There’s been a LOT of recent discussion in energy circles about Hydrogen, so we decided to write about it. In this article, we discuss why Hydrogen is important, some of the key policy and technology variables to watch, and timelines for potential adoption. Green Hydrogen is a relatively immature energy technology, much less developed than wind, EVs, solar, or even lithium-ion batteries (more on that later). While it will take some time, probably well over a decade, for Hydrogen to achieve large-scale adoption, this technology should not be dismissed.

What is Hydrogen?

Hydrogen is the universe’s simplest, lightest, and most abundant element (unsurprisingly, given that it is the first atomic number). The element is less abundant on the earth’s crust, however, and occurs naturally on earth only if it combines with other elements in gases, liquids, and solids. Hydrogen combined with oxygen forms water, while Hydrogen and carbon bond to form hydrocarbons such methane, ethane, propane, etc.

When burned, however, Hydrogen produces only water vapor, not carbon dioxide (CO2). Therefore, if Hydrogen is produced from renewable sources of energy it is carbon free. Interestingly, Hydrogen can produce electricity and electricity can produce Hydrogen. This “energy loop” is renewable and environment friendly.

Hydrogen is classified into primarily four different colors based on the primary source of energy used to produce the Hydrogen. Arranging from least to most environmentally friendly, the colors are: brown, grey, blue, and green. Let’s go over each in detail.

Brown Hydrogen is produced from coal or lignite and is easily the most polluting source of Hydrogen production. Grey Hydrogen, meanwhile, is produced from hydrocarbons, typically a natural gas feedstock. While less polluting than Brown Hydrogen, Grey Hydrogen still produces significant greenhouse gas (GHG) emissions. Blue Hydrogen, meanwhile, is produced from natural gas but is combined with carbon capture and storage/sequestration (CCS). There’s some evidence that Blue Hydrogen only halves the carbon emissions produced from Grey Hydrogen, however, and this technology is likely infeasible without formal carbon prices. Finally, Green Hydrogen is the cleanest type. It is produced via electrolysis from renewable power sources (typically wind and solar). Green Hydrogen earns the lion’s share of attention from renewables advocates, regulators, and investors.

Why (Green) Hydrogen

Green Hydrogen is important because it could mitigate intermittency and long-duration storage problems associated with wind and solar generation. In the future, solar and wind power could run electrolyzers that convert water into Green Hydrogen, while the excess power could be stored and sent back to the grid. Lithium-ion batteries suffer from relatively short discharge times, limiting their usefulness for inter-day/seasonal storage. Furthermore, lithium-ion supply chains are complicated: cobalt complements lithium-ion batteries but is largely controlled by state-owned People’s Republic of China firms operating in the Democratic Republic of the Congo.

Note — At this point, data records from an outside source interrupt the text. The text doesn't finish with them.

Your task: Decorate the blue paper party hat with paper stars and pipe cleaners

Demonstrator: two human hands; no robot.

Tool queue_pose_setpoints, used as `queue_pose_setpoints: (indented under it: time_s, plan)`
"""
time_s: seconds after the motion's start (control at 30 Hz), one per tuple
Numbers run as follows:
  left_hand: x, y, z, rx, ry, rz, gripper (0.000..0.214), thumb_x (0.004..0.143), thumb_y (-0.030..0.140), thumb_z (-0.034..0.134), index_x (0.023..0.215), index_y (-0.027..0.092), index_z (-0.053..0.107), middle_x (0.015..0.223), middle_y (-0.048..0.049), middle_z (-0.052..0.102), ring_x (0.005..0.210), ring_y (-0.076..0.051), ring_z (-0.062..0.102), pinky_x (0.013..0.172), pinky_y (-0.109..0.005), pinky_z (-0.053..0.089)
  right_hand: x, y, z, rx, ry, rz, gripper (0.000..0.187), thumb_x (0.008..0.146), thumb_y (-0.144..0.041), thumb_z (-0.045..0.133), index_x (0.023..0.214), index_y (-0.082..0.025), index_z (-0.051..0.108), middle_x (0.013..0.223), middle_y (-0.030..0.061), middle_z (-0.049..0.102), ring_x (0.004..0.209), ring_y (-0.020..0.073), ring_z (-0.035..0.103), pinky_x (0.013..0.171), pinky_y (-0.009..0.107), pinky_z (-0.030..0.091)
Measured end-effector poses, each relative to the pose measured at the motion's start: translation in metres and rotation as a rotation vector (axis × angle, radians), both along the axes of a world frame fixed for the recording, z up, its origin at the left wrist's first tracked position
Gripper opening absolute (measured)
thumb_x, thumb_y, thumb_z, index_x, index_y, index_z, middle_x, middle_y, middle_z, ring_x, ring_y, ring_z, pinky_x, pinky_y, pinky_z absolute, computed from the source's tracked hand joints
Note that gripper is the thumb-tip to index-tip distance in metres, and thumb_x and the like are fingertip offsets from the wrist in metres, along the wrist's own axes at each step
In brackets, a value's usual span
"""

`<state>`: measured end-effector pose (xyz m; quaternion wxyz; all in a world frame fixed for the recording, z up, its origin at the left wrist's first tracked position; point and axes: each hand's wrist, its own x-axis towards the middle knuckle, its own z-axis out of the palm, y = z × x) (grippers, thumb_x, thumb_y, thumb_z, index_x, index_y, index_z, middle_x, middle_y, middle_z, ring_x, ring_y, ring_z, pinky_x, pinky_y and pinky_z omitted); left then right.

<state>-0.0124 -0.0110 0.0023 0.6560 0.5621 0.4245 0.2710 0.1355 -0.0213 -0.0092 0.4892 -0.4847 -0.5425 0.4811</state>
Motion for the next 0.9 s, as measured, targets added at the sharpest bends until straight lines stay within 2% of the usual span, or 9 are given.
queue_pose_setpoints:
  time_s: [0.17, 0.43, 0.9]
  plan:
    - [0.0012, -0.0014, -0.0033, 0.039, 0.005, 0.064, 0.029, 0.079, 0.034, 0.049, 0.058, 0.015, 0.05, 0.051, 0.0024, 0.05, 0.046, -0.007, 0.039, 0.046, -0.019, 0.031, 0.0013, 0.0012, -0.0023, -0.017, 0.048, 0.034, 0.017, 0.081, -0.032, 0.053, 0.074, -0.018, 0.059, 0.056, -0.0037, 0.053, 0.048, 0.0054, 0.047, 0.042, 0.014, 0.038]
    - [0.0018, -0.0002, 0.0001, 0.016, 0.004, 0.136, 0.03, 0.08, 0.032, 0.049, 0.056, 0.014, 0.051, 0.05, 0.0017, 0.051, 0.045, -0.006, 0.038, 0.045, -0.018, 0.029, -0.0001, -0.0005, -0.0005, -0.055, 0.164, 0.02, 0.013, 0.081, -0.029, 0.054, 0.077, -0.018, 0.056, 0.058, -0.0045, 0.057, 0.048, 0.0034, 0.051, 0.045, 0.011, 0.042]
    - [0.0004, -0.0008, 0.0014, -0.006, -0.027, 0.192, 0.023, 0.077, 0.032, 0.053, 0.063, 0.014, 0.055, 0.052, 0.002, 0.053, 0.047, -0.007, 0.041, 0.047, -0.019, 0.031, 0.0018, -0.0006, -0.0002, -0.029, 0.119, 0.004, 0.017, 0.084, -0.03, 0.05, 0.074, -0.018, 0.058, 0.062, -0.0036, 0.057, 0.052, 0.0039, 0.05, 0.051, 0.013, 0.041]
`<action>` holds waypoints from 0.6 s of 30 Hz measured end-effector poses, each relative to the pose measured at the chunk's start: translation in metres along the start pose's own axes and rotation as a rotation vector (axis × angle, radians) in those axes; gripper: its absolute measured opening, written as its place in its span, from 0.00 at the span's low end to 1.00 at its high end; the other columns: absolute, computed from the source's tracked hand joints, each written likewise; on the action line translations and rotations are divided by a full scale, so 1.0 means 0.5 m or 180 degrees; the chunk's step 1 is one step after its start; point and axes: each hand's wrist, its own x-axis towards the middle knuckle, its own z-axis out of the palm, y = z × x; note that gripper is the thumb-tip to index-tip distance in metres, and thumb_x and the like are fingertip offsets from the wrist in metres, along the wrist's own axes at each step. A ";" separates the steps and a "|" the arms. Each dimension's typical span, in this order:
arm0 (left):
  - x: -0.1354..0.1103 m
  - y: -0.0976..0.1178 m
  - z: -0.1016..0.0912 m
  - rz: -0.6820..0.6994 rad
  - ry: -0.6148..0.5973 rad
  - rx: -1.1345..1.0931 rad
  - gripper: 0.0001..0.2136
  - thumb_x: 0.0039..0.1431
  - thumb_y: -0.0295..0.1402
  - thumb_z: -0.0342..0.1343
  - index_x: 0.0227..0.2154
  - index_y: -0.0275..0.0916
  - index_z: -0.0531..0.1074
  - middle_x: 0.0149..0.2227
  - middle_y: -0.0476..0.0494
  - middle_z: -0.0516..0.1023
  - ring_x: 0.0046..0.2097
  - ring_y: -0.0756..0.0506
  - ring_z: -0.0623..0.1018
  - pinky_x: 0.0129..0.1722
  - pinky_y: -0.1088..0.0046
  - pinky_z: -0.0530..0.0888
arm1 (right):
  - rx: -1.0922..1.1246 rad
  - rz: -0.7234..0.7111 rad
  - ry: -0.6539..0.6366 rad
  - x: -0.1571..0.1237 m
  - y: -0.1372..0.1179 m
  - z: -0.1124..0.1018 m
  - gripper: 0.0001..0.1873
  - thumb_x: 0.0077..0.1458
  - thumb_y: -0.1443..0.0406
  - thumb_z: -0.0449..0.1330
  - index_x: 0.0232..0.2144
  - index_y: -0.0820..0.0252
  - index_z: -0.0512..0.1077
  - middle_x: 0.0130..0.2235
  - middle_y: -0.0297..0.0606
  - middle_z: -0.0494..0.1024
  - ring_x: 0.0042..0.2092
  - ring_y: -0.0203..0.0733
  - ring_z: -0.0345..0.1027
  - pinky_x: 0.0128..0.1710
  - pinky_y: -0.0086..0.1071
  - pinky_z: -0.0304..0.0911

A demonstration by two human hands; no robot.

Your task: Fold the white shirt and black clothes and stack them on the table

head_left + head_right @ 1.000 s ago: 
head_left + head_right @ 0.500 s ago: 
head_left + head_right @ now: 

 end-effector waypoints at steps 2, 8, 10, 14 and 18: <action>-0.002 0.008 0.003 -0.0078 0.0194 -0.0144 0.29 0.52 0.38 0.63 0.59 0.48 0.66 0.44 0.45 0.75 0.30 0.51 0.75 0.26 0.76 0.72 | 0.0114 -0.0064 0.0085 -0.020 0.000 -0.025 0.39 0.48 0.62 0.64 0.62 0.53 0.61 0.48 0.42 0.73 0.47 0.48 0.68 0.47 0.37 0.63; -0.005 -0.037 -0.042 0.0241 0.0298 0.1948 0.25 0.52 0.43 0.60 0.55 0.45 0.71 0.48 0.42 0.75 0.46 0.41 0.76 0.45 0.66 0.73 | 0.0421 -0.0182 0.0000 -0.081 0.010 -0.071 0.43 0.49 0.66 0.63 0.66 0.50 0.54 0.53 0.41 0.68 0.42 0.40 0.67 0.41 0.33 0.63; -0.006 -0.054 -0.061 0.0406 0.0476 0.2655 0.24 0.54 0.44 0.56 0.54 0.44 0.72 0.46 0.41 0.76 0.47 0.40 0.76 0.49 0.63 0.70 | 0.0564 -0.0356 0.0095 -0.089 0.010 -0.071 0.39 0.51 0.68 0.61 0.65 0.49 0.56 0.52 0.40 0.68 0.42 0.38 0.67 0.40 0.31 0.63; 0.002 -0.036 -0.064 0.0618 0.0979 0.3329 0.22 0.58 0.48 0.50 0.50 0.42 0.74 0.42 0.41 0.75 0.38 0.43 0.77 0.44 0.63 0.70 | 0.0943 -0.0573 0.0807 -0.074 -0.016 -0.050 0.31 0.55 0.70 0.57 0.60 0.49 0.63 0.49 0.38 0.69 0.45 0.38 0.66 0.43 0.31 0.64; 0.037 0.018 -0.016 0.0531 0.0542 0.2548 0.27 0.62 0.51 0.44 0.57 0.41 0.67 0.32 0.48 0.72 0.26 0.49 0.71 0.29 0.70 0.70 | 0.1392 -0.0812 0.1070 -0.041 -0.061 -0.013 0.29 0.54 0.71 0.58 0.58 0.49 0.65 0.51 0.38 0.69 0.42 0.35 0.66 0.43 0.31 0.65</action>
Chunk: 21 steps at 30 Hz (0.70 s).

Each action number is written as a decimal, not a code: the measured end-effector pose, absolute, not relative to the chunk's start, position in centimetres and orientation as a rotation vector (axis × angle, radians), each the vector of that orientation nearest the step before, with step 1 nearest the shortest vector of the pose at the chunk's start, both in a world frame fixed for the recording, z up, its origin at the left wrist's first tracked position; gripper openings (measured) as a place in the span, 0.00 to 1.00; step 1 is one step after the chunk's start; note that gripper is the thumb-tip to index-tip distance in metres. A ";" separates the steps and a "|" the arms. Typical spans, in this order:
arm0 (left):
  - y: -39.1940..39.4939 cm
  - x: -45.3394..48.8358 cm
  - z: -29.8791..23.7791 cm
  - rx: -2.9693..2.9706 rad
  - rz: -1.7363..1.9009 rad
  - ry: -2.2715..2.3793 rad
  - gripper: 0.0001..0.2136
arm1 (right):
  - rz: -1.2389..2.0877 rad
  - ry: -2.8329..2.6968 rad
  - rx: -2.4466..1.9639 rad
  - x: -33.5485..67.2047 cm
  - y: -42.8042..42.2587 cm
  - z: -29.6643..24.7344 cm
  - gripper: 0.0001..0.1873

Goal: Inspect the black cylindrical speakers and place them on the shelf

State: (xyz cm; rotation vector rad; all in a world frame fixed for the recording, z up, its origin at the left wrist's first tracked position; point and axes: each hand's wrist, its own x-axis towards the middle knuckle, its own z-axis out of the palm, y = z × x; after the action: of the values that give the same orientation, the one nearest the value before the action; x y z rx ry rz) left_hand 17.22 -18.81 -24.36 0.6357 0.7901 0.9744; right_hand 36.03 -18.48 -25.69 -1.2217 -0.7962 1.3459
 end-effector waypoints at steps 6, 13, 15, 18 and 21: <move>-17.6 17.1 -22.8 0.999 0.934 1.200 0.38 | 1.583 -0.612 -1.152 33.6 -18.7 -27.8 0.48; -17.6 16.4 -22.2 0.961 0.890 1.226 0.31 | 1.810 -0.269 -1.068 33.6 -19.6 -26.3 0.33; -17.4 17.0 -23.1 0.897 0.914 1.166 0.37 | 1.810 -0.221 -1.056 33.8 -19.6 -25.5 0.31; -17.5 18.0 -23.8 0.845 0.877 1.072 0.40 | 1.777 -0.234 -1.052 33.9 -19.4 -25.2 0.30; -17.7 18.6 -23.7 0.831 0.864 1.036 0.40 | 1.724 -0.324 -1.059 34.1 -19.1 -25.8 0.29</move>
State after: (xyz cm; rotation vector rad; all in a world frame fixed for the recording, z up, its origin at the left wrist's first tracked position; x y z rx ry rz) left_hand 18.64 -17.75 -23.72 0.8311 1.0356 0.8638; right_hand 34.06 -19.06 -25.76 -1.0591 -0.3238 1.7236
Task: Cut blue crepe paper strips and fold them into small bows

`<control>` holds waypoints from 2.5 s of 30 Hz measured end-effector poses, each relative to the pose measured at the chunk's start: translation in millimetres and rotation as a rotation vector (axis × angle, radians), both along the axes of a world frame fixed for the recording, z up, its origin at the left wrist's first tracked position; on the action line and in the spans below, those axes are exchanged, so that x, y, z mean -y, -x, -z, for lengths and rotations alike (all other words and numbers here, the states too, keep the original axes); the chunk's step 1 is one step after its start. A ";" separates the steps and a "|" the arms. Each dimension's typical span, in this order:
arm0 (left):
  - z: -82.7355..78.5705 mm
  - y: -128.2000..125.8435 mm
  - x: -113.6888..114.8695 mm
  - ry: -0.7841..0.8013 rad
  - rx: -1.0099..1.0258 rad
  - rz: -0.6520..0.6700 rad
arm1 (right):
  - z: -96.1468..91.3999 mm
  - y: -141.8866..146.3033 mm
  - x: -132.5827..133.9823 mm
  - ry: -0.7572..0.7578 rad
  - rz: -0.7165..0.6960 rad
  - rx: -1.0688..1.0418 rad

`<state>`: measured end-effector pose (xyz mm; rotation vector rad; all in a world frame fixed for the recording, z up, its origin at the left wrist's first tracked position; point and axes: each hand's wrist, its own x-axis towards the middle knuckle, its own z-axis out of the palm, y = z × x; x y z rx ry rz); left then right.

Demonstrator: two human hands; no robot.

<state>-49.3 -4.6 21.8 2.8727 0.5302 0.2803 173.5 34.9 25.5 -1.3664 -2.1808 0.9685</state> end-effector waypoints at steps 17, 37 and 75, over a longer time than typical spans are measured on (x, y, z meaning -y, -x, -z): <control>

Conversely, Hydrogen is not only abundant but can also be stored at scale for a long time using tried and tested salt caverns. Green Hydrogen storage could effectively eliminate renewable “intermittency” (such as solar’s “duck curve”), increasing the competitiveness of wind and solar. Furthermore, Hydrogen can potentially be distributed via existing natural gas infrastructure.

Hydrogen Economics and Public Policy

Green Hydrogen adoption is highly constrained, for now, by the staggering cost of electrolysis: Green Hydrogen costs around $5.5/Kg to produce, versus a Grey Hydrogen cost of ~$1.0/Kg. While Green Hydrogen’s costs are expected to fall substantially, the new technology likely won’t get off the ground without substantial government support.

Japan, the EU, Canada, and the U.S. have all begun to adopt Hydrogen policy initiatives, although most of these initiatives are inchoate and unspecific. For instance, the U.S. doesn’t even have a comprehensive Hydrogen policy, while Canada’s strategy is light on specifics. Even the most aggressive Hydrogen policies don’t foresee substantial uptake until 2030.

Keep an eye on two variables this year: funding for basic and applied Hydrogen research, and studies on the practicality of distributing green hydrogen through existing natural gas pipeline networks. If Hydrogen receives funding and can be safely transported with already in-place infrastructure, investors will take this new technology much more seriously. 

What kind of technology is Hydrogen: DVDs or Betamax?

Technological development often follows the famous “S-curve,” where adoption occurs very slowly in the initial phase, only to rapidly accelerate until it achieves its peak penetration rate. Of course, some technologies never reach liftoff. It’s far too soon to say how quickly Green Hydrogen will be adopted – if at all – but we’ll be checking in on this technology often. Don’t dismiss Green Hydrogen.